Background information
- Born: Queen Naija Bulls October 17, 1995 (age 30) Ypsilanti, Michigan, U.S.
- Genres: R&B
- Occupations: Singer; media personality;
- Years active: 2014–present
- Label: Capitol
- Children: 2
- Website: iamqueennaija.com

= Queen Naija =

American singer (born 1995)

Queen Naija Bulls (/ˈnɑːdʒə/; born October 17, 1995) is an American R&B singer and media personality. Born and raised in Ypsilanti, Michigan, Bulls began her career as a YouTube vlogger, and appeared on the thirteenth season of American Idol. Her 2017 single, "Medicine" peaked within the top 50 of the Billboard Hot 100; the following year, she signed with Capitol Records. The song and its 2018 follow-ups, "Karma" and "Butterflies" each received double platinum certifications by the Recording Industry Association of America (RIAA) and preceded the release of her self-titled debut extended play (2018), which peaked at number 26 on the Billboard 200. Bulls' debut studio album, Missunderstood (2020) peaked at number nine on the chart.

== Early life ==
Queen Naija was born on October 17, 1995, in Ypsilanti, Michigan. She has described her background as a mix of "Arab, African and European", but has also mentioned having Indian (Note: Due to the ambiguity of the word "Indian" in English, this could mean "Indian" in reference to having partial Native American ancestry, or "Indian" meaning she has ancestry from the Indian subcontinent.) ancestry, though she was not sure how much. Her father was from Yemen.

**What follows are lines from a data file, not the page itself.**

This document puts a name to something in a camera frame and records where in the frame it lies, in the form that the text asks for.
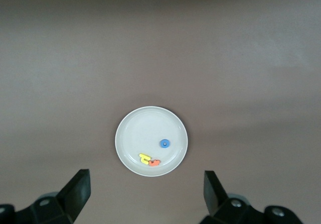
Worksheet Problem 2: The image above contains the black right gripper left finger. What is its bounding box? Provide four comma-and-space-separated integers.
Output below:
0, 168, 91, 224

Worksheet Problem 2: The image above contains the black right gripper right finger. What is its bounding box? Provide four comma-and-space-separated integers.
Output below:
199, 170, 304, 224

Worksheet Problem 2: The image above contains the yellow foam letter h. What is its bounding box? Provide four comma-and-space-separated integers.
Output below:
138, 153, 152, 165

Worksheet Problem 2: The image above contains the beige brown plate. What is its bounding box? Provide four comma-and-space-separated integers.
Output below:
114, 105, 189, 177

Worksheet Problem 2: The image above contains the brown table cover mat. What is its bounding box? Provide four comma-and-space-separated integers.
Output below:
0, 0, 321, 224

Her birth name, Queen Naija, was given to her by her mother. "Queen" was inspired by her grandmother, who had the same first name, and "Naija" represented her father's name.

== Career ==

=== 2014–2017: American Idol and YouTube ===
Queen Naija first gained prominence as a contestant on the thirteenth season of American Idol. She had auditioned two years earlier but had failed to advance into the next round. In the thirteenth season, she advanced into the Hollywood round, but was cut when the top 30 were chosen. Afterwards, Queen Naija went back to working as a security guard. She then continued on building her YouTube career.

=== 2017–2019: Musical career beginnings and Queen Naija EP ===
Queen Naija released her song "Medicine" in March 2018 and "Karma", her second single, in July 2018.

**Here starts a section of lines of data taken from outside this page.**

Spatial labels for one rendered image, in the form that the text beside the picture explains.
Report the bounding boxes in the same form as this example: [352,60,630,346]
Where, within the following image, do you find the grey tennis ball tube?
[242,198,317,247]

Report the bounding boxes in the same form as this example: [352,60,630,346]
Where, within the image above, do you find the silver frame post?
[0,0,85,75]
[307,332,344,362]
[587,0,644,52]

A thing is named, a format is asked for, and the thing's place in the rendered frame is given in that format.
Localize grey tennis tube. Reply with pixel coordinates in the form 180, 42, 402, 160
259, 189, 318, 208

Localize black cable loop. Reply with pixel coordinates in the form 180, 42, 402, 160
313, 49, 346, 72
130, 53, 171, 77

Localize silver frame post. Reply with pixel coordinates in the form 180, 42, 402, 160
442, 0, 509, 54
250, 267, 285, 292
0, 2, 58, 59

Queen Naija did a video interview for the song "Medicine" with Genius in January 2018. Queen documented on her YouTube channel a few meetings with record labels that she attended with her team/management. By March 2018, Queen's initial song post of "Medicine" had more than 10 million views. An official music video was released later that month. The video acquired 4.5 million views on the day of its release, and has over 248 million views as of February 2025. In July 2018, Queen Naija created a new collaborative YouTube channel, "Royal Family", alongside her new boyfriend, Clarence White. The channel has 2.79 million subscribers as of March 2021.

On April 25, 2018, Queen Naija signed to Capitol Records. On June 28, she released her second single, "Karma". She wrote and recorded the song in January 2018. On the same day, the song reached number one overall on the iTunes charts. "Karma" debuted at number 13 on the Billboard Digital Songs sales chart, and at number 63 on the Billboard Hot 100. The audio for the song has over 116 million views as of March 2021.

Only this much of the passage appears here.